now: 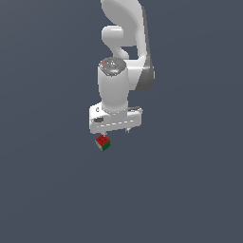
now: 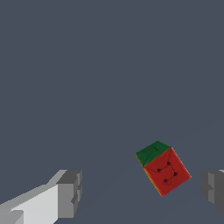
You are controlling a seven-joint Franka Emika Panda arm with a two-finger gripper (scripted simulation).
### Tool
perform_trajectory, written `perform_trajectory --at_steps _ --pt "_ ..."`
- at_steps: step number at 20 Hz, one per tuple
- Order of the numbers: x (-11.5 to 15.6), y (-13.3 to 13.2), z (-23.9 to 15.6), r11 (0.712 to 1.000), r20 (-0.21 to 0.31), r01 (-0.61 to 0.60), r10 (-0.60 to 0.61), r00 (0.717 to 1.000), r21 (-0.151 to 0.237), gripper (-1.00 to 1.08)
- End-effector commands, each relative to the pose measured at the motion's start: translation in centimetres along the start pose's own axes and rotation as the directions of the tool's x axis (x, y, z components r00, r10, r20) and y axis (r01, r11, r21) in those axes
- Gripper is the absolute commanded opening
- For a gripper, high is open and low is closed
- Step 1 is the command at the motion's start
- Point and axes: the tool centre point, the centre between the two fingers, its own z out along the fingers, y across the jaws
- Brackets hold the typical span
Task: Pick up the object and move it to a goal position.
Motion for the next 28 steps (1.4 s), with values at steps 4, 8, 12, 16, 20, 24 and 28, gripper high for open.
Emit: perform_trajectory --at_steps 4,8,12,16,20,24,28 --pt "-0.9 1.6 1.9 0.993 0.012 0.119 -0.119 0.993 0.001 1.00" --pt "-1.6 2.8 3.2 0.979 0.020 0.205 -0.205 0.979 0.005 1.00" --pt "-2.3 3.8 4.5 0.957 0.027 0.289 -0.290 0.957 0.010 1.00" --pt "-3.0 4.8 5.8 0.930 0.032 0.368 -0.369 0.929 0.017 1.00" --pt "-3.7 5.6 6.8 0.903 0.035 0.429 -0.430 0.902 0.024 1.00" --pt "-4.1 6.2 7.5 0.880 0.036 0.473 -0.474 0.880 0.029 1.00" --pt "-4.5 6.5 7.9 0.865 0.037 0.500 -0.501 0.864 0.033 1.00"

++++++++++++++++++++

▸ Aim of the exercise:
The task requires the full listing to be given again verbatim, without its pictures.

▸ Answer below:
now: 
now: 
You are controlling a seven-joint Franka Emika Panda arm with a two-finger gripper (scripted simulation).
### Tool
perform_trajectory, written `perform_trajectory --at_steps _ --pt "_ ..."`
- at_steps: step number at 20 Hz, one per tuple
- Order of the numbers: x (-11.5 to 15.6), y (-13.3 to 13.2), z (-23.9 to 15.6), r11 (0.712 to 1.000), r20 (-0.21 to 0.31), r01 (-0.61 to 0.60), r10 (-0.60 to 0.61), r00 (0.717 to 1.000), r21 (-0.151 to 0.237), gripper (-1.00 to 1.08)
- End-effector commands, each relative to the pose measured at the motion's start: translation in centimetres along the start pose's own axes and rotation as the directions of the tool's x axis (x, y, z components r00, r10, r20) and y axis (r01, r11, r21) in those axes
- Gripper is the absolute commanded opening
- For a gripper, high is open and low is closed
- Step 1 is the command at the motion's start
- Point and axes: the tool centre point, the centre between the two fingers, its own z out along the fingers, y across the jaws
- Brackets hold the typical span
Task: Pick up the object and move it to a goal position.
Motion for the next 28 steps (1.4 s), with values at steps 4, 8, 12, 16, 20, 24 and 28, gripper high for open.
Emit: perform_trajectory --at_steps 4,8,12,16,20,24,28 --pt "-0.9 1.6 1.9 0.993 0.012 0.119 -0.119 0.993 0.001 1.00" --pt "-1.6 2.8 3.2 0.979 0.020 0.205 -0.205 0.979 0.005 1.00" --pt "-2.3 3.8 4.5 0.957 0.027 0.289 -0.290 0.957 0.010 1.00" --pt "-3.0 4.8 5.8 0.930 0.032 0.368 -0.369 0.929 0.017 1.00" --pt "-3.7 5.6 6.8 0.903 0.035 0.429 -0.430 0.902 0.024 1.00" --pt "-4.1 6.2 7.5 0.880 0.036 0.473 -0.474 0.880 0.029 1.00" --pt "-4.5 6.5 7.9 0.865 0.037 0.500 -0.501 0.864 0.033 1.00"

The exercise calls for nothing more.